Assigned task: For this exercise, return exactly the lines of the material below that begin at the one with "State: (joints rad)" and stop after the one with "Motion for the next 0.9".

Exercise material:
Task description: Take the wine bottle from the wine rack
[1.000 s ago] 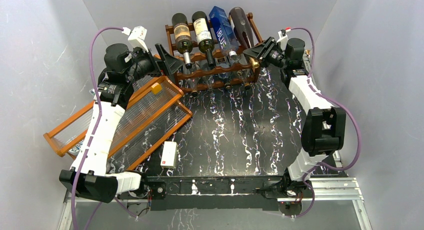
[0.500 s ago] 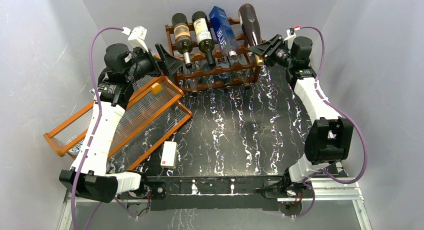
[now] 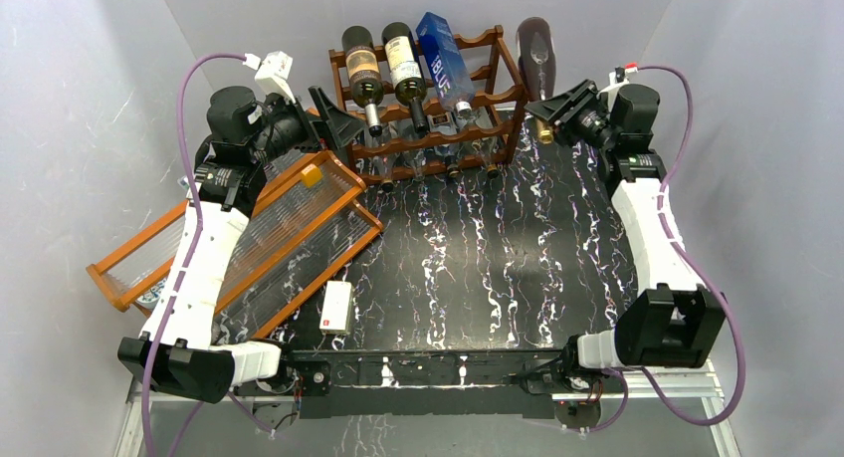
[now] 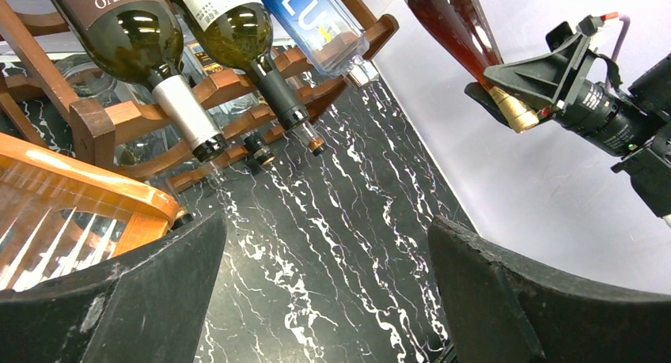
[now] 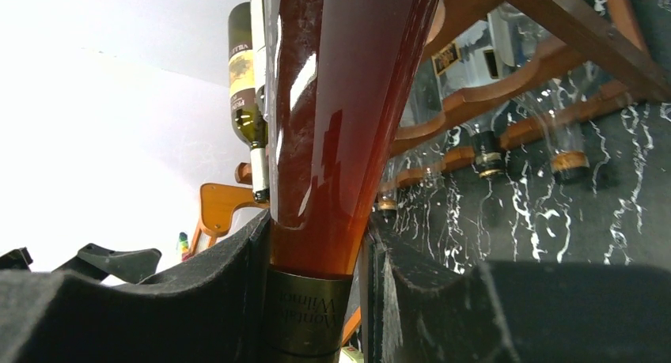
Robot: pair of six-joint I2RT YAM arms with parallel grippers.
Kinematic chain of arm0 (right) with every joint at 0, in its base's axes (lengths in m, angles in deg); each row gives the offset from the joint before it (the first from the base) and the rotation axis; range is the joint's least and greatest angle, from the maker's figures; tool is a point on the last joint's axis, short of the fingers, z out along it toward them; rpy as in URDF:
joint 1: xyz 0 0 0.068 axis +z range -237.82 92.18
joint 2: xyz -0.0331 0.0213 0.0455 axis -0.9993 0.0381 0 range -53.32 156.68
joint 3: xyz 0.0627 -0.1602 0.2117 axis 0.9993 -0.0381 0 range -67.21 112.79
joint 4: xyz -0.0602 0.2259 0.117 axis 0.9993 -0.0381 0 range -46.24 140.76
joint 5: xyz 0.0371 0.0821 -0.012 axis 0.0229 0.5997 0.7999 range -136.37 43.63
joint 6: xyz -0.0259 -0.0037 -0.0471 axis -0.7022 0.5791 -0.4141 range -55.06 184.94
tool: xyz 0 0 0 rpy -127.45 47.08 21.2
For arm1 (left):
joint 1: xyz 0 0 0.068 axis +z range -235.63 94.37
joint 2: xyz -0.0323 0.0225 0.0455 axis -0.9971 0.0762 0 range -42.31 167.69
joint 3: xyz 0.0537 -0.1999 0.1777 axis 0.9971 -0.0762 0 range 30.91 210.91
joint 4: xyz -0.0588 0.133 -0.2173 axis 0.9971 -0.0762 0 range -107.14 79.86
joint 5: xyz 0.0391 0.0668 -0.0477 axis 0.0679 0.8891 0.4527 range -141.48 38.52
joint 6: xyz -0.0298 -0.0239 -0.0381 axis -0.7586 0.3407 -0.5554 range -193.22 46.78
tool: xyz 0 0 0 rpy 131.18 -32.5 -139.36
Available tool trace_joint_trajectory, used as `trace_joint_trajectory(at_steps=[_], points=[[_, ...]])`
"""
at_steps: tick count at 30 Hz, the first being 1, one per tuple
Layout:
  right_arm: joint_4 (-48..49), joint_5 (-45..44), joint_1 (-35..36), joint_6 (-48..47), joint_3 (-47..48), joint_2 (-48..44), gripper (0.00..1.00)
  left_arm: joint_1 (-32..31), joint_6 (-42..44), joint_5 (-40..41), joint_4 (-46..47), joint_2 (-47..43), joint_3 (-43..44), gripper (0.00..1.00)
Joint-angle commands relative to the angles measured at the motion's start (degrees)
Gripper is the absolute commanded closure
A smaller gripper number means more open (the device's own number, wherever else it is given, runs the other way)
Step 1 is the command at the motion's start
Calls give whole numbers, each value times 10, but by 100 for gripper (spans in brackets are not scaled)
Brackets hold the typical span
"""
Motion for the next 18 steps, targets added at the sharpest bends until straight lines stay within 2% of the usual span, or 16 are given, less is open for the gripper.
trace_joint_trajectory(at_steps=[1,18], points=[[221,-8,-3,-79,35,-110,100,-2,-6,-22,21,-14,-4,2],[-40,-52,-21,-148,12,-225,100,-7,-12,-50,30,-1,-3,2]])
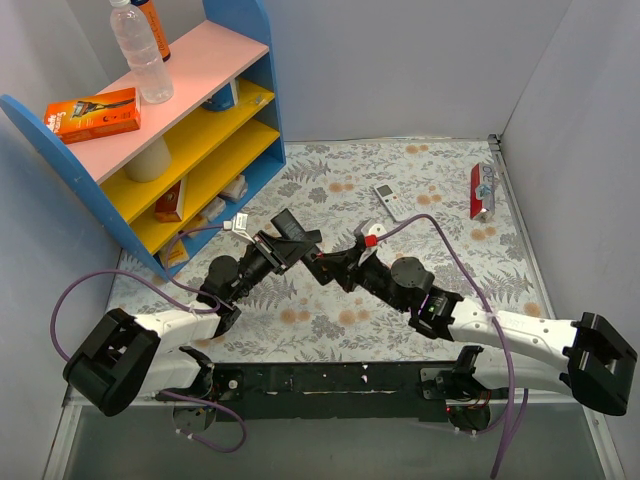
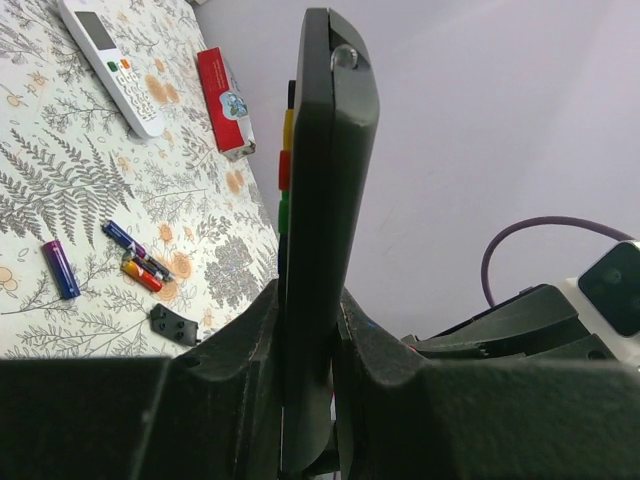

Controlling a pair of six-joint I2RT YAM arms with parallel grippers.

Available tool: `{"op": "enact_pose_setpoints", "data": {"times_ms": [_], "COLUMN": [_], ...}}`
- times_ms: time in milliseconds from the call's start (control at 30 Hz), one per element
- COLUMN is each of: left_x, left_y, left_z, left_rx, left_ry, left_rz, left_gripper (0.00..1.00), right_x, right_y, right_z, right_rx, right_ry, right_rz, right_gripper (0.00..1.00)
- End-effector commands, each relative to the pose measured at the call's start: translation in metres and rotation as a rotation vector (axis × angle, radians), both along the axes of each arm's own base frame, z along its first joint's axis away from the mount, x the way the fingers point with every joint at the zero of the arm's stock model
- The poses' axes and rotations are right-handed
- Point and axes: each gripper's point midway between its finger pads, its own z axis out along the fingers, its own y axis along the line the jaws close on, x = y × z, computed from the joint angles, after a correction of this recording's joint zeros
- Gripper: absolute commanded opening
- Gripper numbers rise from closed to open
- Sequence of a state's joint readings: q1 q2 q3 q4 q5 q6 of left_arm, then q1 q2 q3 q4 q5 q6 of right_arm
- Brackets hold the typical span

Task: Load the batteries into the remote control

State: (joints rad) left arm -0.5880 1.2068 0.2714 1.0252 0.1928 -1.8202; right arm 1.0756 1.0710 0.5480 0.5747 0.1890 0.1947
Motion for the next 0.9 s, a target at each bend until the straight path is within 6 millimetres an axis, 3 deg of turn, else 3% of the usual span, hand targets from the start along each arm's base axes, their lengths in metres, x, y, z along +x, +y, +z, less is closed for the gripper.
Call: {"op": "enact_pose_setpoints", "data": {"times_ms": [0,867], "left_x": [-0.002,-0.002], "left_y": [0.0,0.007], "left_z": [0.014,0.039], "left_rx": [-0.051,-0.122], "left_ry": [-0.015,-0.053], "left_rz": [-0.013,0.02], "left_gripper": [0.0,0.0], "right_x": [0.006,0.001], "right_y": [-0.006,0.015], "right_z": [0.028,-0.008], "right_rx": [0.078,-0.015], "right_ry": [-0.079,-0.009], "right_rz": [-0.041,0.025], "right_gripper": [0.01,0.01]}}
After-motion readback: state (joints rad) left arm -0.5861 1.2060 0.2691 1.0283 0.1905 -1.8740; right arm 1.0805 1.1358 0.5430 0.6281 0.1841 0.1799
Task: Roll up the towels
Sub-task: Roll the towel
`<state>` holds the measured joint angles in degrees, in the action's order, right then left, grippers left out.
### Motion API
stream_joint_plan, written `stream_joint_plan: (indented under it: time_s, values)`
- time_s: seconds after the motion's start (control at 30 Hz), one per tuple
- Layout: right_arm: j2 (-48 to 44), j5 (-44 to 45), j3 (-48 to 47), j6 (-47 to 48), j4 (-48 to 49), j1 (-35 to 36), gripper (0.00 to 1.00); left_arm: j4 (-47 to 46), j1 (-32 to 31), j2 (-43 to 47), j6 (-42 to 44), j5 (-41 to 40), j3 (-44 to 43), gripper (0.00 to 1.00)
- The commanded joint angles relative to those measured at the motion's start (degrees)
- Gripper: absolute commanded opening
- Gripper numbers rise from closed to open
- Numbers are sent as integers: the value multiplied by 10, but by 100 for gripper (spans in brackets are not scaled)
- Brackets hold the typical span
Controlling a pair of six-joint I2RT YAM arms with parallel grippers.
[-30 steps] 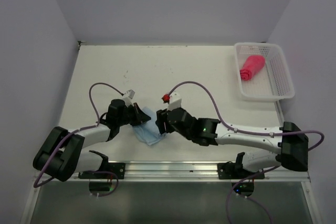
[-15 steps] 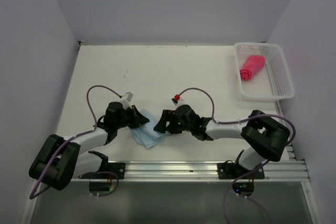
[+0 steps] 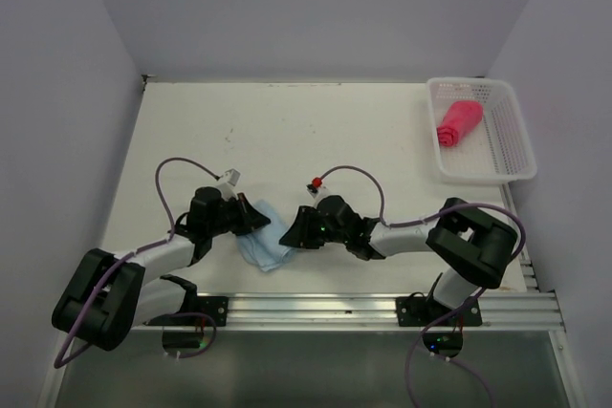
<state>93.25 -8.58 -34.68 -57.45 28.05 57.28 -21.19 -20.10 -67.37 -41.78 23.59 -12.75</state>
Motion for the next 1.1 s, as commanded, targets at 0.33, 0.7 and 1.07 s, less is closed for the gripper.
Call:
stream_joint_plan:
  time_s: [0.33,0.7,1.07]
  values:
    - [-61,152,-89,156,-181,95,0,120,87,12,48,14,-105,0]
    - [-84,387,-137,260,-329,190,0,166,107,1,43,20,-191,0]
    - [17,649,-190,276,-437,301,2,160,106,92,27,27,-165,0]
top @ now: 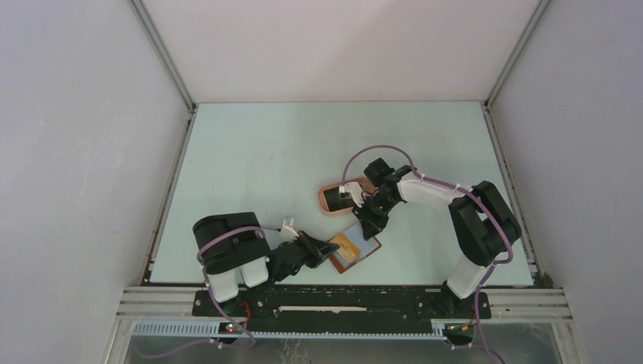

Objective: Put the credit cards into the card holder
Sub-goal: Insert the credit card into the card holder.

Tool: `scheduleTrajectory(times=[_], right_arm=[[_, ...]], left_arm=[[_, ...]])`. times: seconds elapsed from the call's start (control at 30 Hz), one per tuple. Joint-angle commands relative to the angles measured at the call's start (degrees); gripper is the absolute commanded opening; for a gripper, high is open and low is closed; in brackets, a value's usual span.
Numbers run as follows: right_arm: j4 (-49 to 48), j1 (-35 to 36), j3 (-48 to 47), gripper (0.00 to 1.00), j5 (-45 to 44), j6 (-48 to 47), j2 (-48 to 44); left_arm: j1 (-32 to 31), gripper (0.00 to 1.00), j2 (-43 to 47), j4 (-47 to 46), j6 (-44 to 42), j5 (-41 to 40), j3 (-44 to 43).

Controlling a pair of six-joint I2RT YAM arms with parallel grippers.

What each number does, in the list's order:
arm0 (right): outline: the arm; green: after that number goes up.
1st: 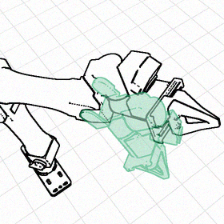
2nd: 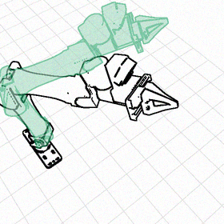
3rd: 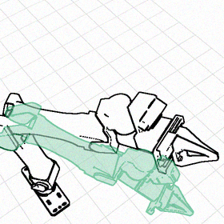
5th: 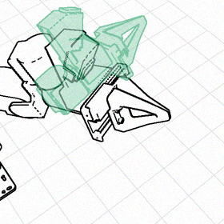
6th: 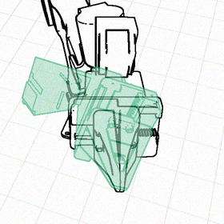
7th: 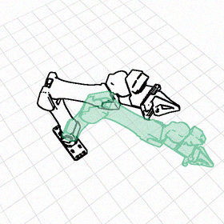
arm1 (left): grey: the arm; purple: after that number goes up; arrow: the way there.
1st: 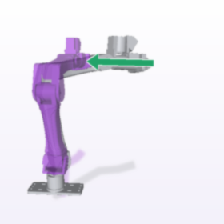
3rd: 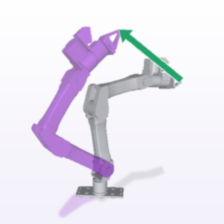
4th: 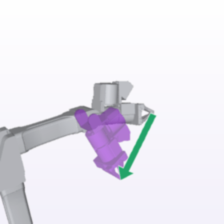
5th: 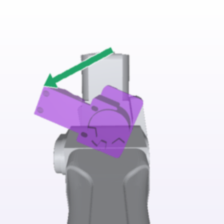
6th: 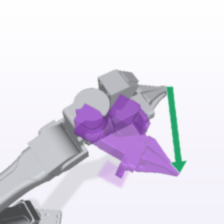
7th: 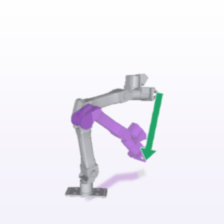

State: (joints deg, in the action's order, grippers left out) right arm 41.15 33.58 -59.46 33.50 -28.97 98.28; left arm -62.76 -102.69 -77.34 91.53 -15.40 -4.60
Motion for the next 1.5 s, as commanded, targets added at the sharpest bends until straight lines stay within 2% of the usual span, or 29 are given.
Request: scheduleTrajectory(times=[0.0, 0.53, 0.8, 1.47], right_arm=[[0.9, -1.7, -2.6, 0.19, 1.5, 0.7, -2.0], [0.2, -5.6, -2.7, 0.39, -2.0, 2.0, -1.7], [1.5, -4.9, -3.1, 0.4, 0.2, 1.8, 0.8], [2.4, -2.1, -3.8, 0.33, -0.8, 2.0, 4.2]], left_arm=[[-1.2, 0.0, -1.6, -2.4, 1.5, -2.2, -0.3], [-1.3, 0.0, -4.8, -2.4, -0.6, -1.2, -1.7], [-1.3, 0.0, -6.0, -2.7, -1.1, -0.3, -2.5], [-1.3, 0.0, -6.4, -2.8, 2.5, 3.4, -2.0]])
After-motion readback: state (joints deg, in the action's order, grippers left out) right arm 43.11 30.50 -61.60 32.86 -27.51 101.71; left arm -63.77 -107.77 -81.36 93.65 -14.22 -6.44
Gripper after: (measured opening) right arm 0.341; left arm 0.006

Exercise output:
State: (joints rad) left arm -0.5880 1.2068 0.2714 1.0252 0.1928 -1.8202; right arm 1.0756 1.0710 0.5480 0.5747 0.1890 0.1947
Motion for the next 0.9 s, a target at each bend until the straight path is within 6 millimetres an axis, 3 deg of turn, else 3% of the usual span, hand targets from the start along each arm's base axes, their lengths in metres, x, y, z along +x, +y, +z, less is closed for the gripper.

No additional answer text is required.